So I went over to the Mosholu Montefiore Community Center a couple of hours ago to check out the situation Don Bluestone told me about. It was hectic – the room with the polling stations was mobbed and there was a line all the way down the hall to the front entrance of the center.
There had been problems with a machine earlier and some of the poll workers apparently didn’t show up, although that seemed to have been remedied by the time I got there. It was crazy busy but no one was complaining. In fact, most people I talked to, even those waiting in long lines, seemed to be exhilarated by all the goings on.
I took some pictures inside but two officers from the 52nd Precinct told me they had been informed by a superior that photos inside the polling station were not allowed. I called their supervisor, a lieutenant, and he asked me a few questions, and I told him that I would only take shots of people who gave me their permission. He said he’d find out more from the Board of Elections and he’d have to get back to me. A little later the officers came over to tell me the lieutenant called back and told them pictures were not allowed in the polling station. This goes on every year, and I’ve never been able to find out what the actual policy of the Board of Elections is. Maybe they don’t have one.
Still, I had photos from before I encountered the offices and from the hallway.

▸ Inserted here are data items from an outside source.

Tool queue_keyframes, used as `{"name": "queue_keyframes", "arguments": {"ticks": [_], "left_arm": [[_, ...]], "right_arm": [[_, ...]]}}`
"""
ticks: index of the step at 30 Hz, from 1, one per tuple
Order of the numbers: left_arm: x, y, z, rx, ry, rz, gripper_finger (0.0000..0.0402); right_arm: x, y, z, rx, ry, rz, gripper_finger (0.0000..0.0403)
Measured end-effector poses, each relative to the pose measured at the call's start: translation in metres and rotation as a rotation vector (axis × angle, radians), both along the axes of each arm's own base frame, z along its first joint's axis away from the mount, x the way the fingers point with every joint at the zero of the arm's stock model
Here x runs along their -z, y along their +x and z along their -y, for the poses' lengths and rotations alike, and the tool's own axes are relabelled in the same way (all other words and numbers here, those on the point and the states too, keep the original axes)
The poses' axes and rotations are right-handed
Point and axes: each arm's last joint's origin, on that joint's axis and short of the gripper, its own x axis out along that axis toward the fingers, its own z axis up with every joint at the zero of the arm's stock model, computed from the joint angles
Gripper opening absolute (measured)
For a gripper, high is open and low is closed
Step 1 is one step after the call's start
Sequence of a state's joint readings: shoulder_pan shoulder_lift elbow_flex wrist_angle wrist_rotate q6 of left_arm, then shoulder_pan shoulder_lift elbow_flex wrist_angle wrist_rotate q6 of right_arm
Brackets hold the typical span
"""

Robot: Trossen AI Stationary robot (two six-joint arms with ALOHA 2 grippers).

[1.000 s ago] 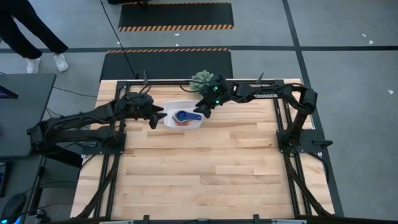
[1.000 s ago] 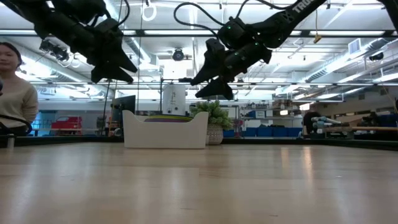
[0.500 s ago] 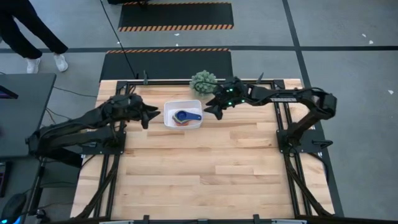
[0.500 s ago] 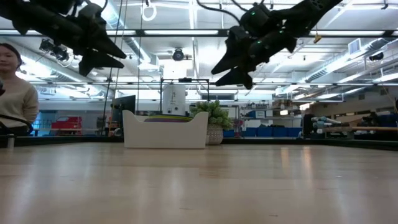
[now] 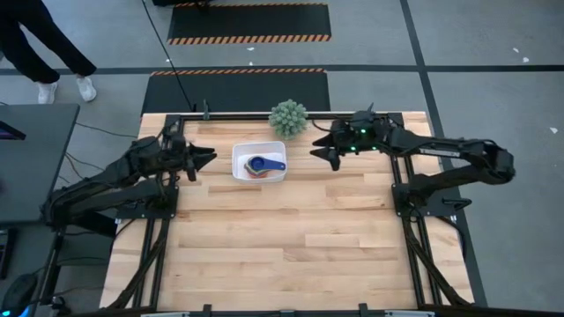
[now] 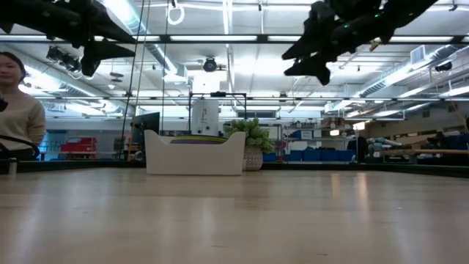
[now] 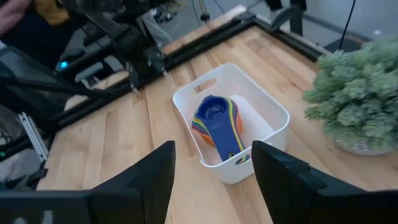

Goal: Nest measuring cups in basket
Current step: Return to Home Position

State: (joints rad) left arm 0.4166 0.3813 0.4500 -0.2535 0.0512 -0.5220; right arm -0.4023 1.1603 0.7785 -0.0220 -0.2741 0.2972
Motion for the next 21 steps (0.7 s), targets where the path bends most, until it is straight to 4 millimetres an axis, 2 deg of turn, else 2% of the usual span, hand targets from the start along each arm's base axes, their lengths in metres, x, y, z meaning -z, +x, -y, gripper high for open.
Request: {"name": "queue_keyframes", "arguments": {"ticks": [14, 21], "left_arm": [[-0.008, -0.023, 0.010, -0.001, 0.003, 0.114, 0.0142], [-0.004, -0.035, 0.016, -0.007, -0.001, 0.105, 0.0142]], "right_arm": [[-0.015, -0.060, -0.024, 0.064, -0.013, 0.154, 0.0219], [-0.003, -0.091, -0.036, 0.110, 0.024, 0.229, 0.0219]]}}
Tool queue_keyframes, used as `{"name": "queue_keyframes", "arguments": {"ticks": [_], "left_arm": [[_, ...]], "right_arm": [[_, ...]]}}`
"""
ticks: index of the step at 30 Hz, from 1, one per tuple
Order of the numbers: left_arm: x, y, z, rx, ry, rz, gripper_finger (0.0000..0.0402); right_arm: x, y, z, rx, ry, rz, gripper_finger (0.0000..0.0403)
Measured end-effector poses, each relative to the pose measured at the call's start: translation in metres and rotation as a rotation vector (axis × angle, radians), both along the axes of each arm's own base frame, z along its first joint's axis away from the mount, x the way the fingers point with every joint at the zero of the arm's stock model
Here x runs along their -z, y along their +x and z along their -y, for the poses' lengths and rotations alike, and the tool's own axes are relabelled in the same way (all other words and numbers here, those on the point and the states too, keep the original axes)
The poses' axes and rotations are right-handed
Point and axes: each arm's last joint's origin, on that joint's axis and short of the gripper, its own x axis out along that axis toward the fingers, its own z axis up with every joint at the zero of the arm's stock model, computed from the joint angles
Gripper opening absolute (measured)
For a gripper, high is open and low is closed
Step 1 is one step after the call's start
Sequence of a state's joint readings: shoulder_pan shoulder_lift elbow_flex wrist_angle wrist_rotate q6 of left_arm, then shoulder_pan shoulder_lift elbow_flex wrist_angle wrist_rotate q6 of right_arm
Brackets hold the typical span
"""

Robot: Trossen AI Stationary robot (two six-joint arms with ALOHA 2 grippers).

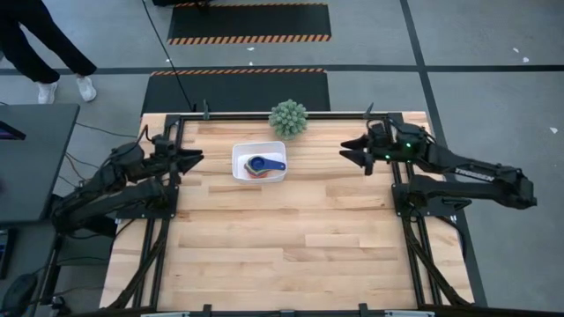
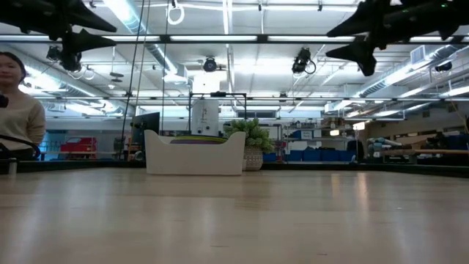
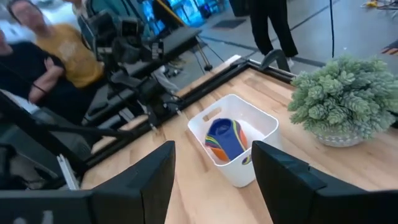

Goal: Nest measuring cups in basket
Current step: Return to Home Position

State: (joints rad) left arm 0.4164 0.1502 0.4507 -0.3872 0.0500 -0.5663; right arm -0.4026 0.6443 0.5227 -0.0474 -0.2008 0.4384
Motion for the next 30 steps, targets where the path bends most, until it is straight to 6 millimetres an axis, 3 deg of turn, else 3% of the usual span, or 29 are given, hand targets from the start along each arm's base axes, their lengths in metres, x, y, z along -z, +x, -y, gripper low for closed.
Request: {"name": "queue_keyframes", "arguments": {"ticks": [12, 30], "left_arm": [[0.005, -0.023, 0.008, -0.077, -0.009, 0.038, 0.0142], [0.007, -0.023, 0.008, -0.081, -0.016, 0.017, 0.0142]], "right_arm": [[0.005, -0.036, -0.013, 0.082, 0.014, 0.113, 0.0217], [0.007, -0.070, -0.025, 0.165, 0.011, 0.139, 0.0216]]}}
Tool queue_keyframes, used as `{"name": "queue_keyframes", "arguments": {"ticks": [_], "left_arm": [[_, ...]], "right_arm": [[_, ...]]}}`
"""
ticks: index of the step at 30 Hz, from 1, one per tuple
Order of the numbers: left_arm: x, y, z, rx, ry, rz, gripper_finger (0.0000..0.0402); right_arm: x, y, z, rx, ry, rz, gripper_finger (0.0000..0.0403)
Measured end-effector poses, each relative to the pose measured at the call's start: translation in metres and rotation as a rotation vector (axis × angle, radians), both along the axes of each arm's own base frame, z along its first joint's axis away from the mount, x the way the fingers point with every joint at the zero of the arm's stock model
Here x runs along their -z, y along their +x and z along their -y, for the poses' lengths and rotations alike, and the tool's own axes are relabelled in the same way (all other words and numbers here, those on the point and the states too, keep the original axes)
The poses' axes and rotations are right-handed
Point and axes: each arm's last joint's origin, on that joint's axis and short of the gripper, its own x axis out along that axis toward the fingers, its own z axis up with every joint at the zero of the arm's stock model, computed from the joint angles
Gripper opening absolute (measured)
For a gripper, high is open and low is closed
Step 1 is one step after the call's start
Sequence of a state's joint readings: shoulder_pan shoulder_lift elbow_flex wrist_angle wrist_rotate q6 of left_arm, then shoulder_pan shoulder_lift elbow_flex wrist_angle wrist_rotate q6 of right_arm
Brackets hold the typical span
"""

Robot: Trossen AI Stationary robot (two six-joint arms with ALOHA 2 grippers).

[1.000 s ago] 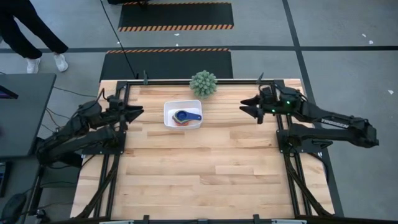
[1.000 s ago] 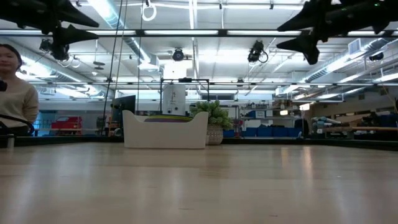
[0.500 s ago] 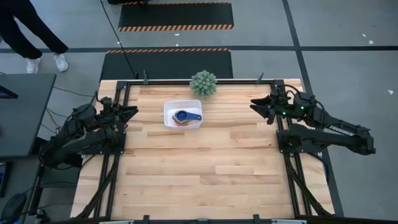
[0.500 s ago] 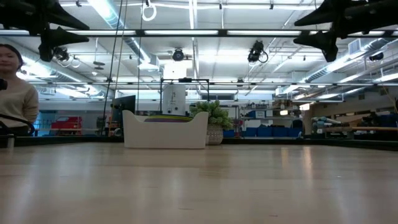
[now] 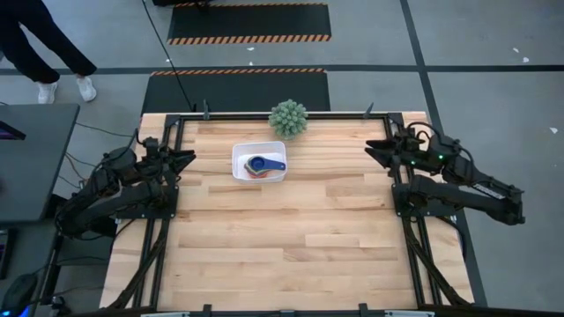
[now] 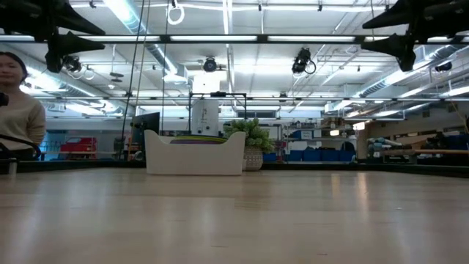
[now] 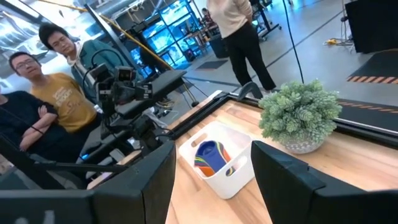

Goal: Nest measuring cups in basket
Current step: Return to Home Position

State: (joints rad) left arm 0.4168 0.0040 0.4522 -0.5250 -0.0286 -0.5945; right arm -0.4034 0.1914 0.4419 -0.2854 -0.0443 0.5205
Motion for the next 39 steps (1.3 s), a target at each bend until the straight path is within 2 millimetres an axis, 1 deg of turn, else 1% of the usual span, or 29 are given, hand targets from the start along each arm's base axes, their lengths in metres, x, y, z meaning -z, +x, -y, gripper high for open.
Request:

My favorite interview of the day was with a couple who were patiently waiting on line. They looked a little tired, but when I began asking the questions you could see they were incredibly energized and motivated.
They were making something of a date of the day. The man, Miguel Cintron, lived in Norwood and this was his polling station. But his girlfriend, Jessica Clemente, lives clear across the borough in Pelham Bay. So, after Cintron voted they were going to head over to Clemente’s neighborhood. “We’re going to rock the vote in two districts!” Cintron declared. (Hard not to enjoy being a reporter on a day like this.) Here's a picture I took of them as they waited in line.
Earlier, Edgar Jordan, 46, a native of Guyana who has been here since he was 27, said he was worried about some votes not being counted, because the lights at the top of the polling booth weren’t flashing. But, later, I asked Councilman Oliver Koppell, who stopped by during a tour of polling stations in his district about this. And he said that the lights are only used during primaries. Each colored light stands for a different party, so when a Republican goes to vote, for example, the booth allows votes in the Republican primary when the appropriate light is lit. Edgar gave me his e-mail address. I’ll have to let him know what I found out. Here's Edgar ...
Edgar Jordan after voting at MMCC polling station in Norwood.
Speaking of Koppell, who launched his career in politics in 1971 in the state Assembly, he told me that this was the highest turnout he had seen. “I’ve been active in politics for over 40 years and I’ve never seen turnout like this today,” said Koppell, 67. He said he had just been to PS 16 in Wakefield, a largely African American community, and the “lines were unbelievable.”
Koppell said the last significant turnout he remembers was when David Dinkins was elected mayor in 1989 but that this far surpassed that.
Koppell said there seemed to be problems all around with inspectors – there weren’t enough of them at many polling sites, he said. And he said there were problems with some of the machines up in Woodlawn.
Andrew Laiosa, a long-time neighborhood activist and member of the community board, was participating as a poll worker for the first time. “I wanted to be a part of history,” he said. “Look at this place! Usually this place is dead.”
on an added responsibility as a poll worker today as did ...
Another community stalwart, Denise Sullivan, who has long taught local children to dance and is now a vice president of Community Education Council 10 was also a poll worker at the site.
And my favorite photo of the day... All these nuns from the Franciscan Sisters of the Renewal, based at the convent near St. Ann’s Church on Bainbridge Avenue, turned out en masse to vote.
The Franciscan Sisters of the Renewal in the lobby of MMCC after they voted.